## TASK REQUIREMENTS
Search the data for the string "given" and gather each line it is in.

## SUPPLIED INFORMATION
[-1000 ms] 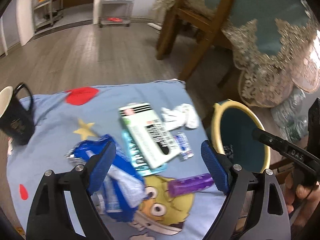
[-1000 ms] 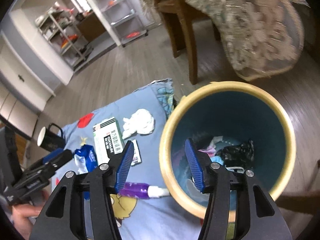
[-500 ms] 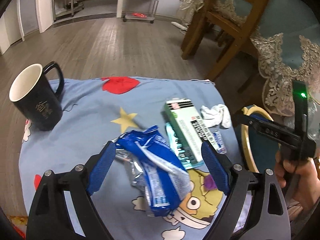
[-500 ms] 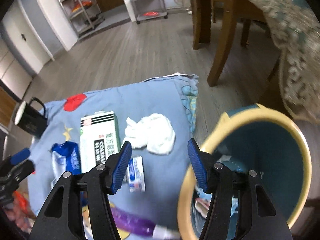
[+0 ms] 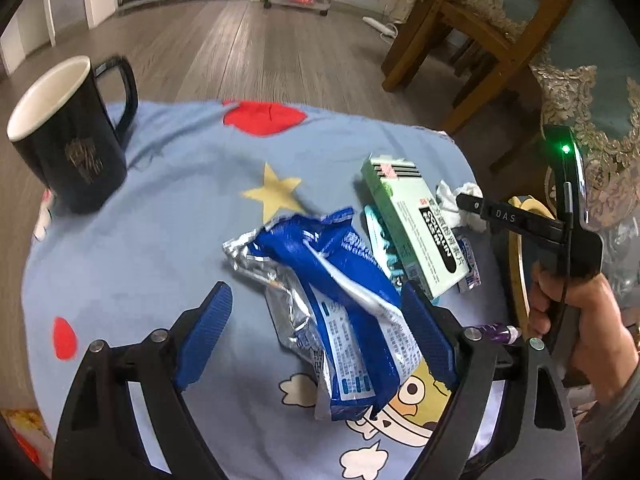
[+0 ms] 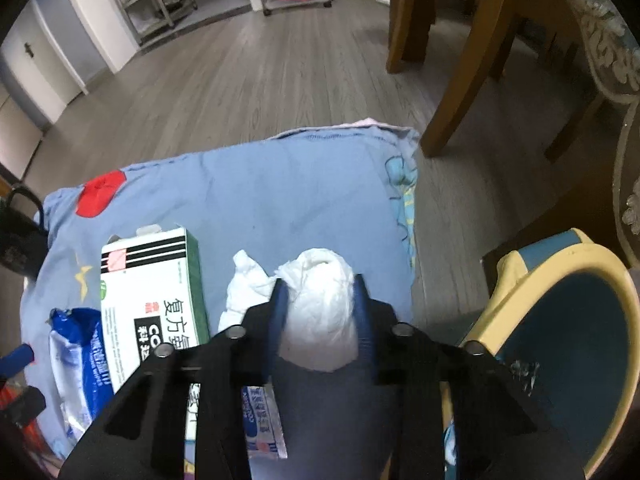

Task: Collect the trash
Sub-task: 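Grasp the blue wet-wipes packet with the left gripper while the right gripper lifts the tissue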

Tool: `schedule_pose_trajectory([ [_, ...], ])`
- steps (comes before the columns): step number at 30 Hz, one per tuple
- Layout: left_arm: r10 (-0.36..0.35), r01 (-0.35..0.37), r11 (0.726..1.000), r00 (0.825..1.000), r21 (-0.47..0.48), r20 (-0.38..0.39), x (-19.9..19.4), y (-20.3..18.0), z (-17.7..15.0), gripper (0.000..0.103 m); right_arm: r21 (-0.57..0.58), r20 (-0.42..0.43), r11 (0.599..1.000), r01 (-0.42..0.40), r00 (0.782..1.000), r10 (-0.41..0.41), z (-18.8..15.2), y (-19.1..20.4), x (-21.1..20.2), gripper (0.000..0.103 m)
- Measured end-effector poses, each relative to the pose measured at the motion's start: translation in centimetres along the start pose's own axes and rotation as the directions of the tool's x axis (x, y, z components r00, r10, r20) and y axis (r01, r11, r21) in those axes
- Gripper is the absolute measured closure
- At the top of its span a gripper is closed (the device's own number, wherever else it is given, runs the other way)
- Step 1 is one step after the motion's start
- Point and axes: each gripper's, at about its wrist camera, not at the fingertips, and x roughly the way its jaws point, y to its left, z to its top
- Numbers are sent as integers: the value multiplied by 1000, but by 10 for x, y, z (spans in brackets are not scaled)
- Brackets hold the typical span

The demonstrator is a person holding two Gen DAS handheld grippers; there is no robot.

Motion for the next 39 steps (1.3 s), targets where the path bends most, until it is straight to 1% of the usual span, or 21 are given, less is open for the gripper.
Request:
schedule_pose_trajectory([
  [1,-9,9,1000,1000,-7,-7,2,1,-1,25,2,2,1000,-8,1000,8,-1,-1,0,81],
  [3,-30,29,999,999,-32,-19,5,3,-3,26,10,11,1000,-24,1000,24,-1,-3,-2,88],
  [4,-40,39,998,999,-46,-18,5,5,-3,26,19,16,999,-36,999,36,-1,-5,-3,90],
  [6,-45,45,997,999,-56,-16,5,5,-3,26,27,29,999,-47,998,47,-1,-5,-8,91],
  [9,-34,33,997,999,-69,-21,10,7,-3,26,33,58,997,-62,996,60,-5,-4,-22,91],
  [12,-39,34,993,998,-110,-43,22,12,-2,26,30,91,996,-79,993,76,-9,-1,-41,91],
  [17,-37,32,992,998,-120,-41,34,12,0,26,10,147,995,-100,984,97,-21,3,-81,91],
  [18,-39,34,992,998,-120,-42,36,12,0,30,12,159,994,-107,982,104,-25,2,-91,91],
  [19,-55,49,991,997,-125,-46,39,11,0,42,14,169,994,-113,980,109,-30,1,-100,91],
  [20,-73,65,990,996,-129,-56,40,11,-2,47,14,178,993,-118,977,114,-36,1,-108,91],
  [21,-65,58,991,996,-121,-56,41,8,-3,49,13,184,992,-122,976,118,-38,0,-114,91],
  [22,-54,49,994,997,-95,-51,40,4,-4,55,13,194,992,-126,974,121,-45,-1,-124,91],
  [23,-44,41,997,998,-71,-49,38,0,-3,58,13,201,991,-130,972,125,-50,-3,-131,91],
  [24,-39,36,998,998,-58,-49,36,-3,-3,65,12,206,991,-132,970,127,-54,-4,-137,91],
  [25,-37,35,998,998,-47,-45,33,-6,-3,69,13,212,991,-134,969,128,-59,-6,-144,91],
  [27,-44,42,998,998,-44,-40,27,-7,-5,71,22,226,990,-140,965,131,-69,-10,-158,91],
  [32,-65,64,997,998,-40,-10,3,-7,-8,73,46,246,985,-168,957,152,-93,-18,-182,91],
  [39,-76,78,997,992,-20,98,-58,-6,-4,74,79,262,979,-190,951,164,-122,-25,-198,91],
])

## WRITTEN ANSWER
- At the top of its span a gripper is closed (the device's own number, wherever else it is given, runs the other way)
Motion for the next 39 steps (1.3 s), targets where the path bends most, until it is straight to 1% of the usual span, or 21 are given, less is open for the gripper.

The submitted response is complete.